Apple’s CloudKit is a moderate Mobile-Backend-as-a-Service. There are some aspects where it lags behind the other MBaaS providers. The tech giant is constantly striving to ensure that CloudKit is robust and capable of seamless integration with the Apple ecosystem. The pricing model it offers adjusts free limits based on the number of active users of your app. CloudKit is excellent if data persistence is your key priority.

However, with the Cloudkit, no functionality exists for implementing server-side logic. Another major caveat is that the user is required to be logged in to iCloud when saving any data. Most modern apps today use backends in quite more complex ways than the features CloudKit provides.

By far, the biggest limitation is, that CloudKit only supports iOS apps.


Kinvey is known to offer the widest range of mobile backend-as-a-service features, which are as follows:

  • Kinvey allows rapid development for platforms like HTML5, iOS, and, Android.
  • Kinvey provides push notifications and location-based services.
  • Since Kinvey is quite feature-rich, it is not as smooth or as simple as Parse.
  • App developers also get access to additional code snippet libraries.
  • Although Kinvey is user-friendly, it is not recommended for small businesses or startups that are in their initial phase because Kinvey is mainly tailored for enterprises.

Kinvey offers a free tier for individuals or startups with fewer than 25 employees. For the rest, it is incredibly expensive at $24k per app, per year at the first tier.

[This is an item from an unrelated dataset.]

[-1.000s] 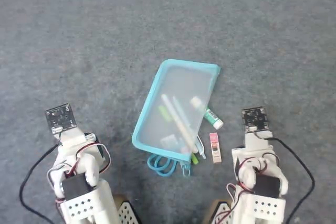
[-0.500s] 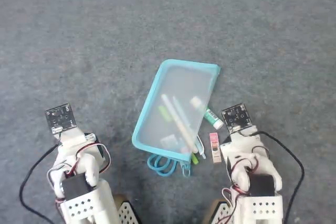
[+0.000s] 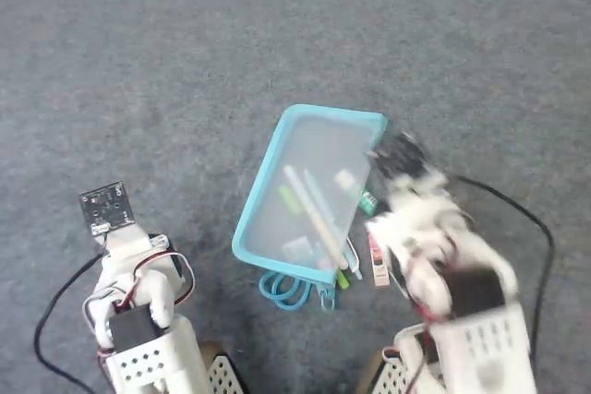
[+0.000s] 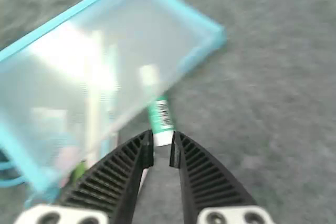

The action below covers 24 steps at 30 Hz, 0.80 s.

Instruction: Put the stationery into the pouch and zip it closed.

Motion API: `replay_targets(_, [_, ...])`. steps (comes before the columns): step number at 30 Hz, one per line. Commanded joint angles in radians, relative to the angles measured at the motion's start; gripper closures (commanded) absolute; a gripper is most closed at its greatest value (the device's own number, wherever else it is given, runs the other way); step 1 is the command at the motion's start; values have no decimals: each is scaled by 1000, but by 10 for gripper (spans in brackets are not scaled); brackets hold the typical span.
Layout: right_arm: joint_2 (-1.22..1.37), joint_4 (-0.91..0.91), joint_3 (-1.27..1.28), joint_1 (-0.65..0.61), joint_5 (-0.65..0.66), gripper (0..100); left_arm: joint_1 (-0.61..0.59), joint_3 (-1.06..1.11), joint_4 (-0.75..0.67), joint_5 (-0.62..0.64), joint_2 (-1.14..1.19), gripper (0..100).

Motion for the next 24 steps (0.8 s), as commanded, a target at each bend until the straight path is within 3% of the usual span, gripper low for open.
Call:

Due to the multitude of services they offer, Kinvey’s documentation is not as simplified as Parse’s, which is designed to get developers up and running quickly.

Google’s Firebase

Google’s Firebase

Google’s Firebase, is hands down one of the most popular MBaaS platforms. Many app developers consider Firebase to be the best replacement for Parse because of the multiple advantages it offers. The Software Development Kit provided by Google’s Firebase is simple to use and quite easy to grasp.

With Google’s Firebase, there is no requirement for any sort of third-party app as an additional backend which makes the authentication step quite simple.

App developers can directly authenticate with numerous platforms including social media.

Firebase has the backing of a tech giant with an excellent reputation in the field of big data, works cross-platform, and is feature-rich.

Firebase service is free initially, with the pricing steadily increasing as you scale. Firebase has a lot of tutorials available for integration. This makes it one of the easier options for a developer to get up to speed on.


Mobile Backend as a Service (MBaaS) has now become an integral requirement for enterprises that want to grow at a faster pace in their respective domains.

Today, the backend is much more than just a place to store data and other user information.

Now, brands and companies don’t need to implement several tasks like hosting push notifications, scaling cloud databases, or keeping a track of data and app analytics all by themselves, thanks to mobile backend-as-a-service providers.

Make sure to take into account the risk of longevity, or rather the lack of it. If the service vanishes in a few years, you’ll have to find another alternative and switch all your infrastructure. Always consider the ease of migration of data away from a particular platform.

Another thing to take into account is that some of these options require more server and DevOps expertise and intricacies than others, which could add a significant amount of complexity. Looking at costs upfront is essential, but also take a look at how those costs will scale as your application scales. At the end of the day, you should use the technology you are already comfortable with or one you are looking forward to learning.